(Provided data Opens)
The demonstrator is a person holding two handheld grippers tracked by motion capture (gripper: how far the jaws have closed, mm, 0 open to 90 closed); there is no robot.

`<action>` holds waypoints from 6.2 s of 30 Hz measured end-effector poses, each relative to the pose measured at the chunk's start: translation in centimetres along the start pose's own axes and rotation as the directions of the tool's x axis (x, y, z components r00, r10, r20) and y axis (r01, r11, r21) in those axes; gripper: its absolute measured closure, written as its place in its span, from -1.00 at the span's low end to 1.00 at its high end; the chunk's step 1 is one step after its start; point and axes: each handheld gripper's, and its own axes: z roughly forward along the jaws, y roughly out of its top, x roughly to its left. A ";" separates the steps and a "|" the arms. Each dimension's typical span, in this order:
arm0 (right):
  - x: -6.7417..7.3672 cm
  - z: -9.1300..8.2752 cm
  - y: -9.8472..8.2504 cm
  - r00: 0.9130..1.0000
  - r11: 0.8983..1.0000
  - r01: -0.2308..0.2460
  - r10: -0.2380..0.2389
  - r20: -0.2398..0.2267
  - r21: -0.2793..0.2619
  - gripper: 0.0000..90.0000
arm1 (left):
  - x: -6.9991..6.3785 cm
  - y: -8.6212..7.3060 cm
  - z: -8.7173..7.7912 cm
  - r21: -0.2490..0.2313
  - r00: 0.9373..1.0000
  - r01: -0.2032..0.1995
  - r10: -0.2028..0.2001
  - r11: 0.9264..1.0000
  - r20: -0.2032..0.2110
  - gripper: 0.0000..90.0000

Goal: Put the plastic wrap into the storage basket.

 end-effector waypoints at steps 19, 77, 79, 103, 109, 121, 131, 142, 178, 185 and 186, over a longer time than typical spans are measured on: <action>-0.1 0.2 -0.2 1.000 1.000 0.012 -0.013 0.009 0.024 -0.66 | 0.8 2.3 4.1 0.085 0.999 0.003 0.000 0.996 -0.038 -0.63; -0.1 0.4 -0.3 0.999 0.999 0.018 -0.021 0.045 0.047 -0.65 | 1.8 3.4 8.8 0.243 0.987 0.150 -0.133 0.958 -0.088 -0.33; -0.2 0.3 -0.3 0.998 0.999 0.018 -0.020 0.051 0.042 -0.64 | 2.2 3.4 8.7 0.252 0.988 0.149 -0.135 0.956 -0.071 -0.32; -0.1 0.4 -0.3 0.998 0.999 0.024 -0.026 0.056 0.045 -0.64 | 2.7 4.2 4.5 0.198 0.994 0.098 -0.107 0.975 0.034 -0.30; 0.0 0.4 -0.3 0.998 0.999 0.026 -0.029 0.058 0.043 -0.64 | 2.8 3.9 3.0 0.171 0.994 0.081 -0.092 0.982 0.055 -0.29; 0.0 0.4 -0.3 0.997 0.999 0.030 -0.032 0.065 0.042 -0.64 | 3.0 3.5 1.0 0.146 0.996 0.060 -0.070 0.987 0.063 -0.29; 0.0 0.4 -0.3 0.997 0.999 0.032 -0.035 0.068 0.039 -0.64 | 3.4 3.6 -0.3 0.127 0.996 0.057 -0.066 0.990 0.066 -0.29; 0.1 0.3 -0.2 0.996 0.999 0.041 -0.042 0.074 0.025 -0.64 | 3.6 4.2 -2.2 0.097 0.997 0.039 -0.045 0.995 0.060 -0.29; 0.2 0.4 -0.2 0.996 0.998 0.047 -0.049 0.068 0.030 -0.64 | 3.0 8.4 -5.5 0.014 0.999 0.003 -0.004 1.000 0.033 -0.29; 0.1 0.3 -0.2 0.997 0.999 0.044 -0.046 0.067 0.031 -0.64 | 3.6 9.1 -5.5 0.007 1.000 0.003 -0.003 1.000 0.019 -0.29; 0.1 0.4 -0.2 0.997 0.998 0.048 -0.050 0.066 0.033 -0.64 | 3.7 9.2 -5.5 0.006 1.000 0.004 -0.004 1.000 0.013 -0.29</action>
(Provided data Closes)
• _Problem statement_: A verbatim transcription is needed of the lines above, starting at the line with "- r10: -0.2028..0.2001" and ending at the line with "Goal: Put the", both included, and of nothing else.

• _Expected output_:
  - r10: -0.2028..0.2001
  - r11: 0.9264..1.0000
  - r20: -0.2032..0.2110
  - gripper: 0.0000..90.0000

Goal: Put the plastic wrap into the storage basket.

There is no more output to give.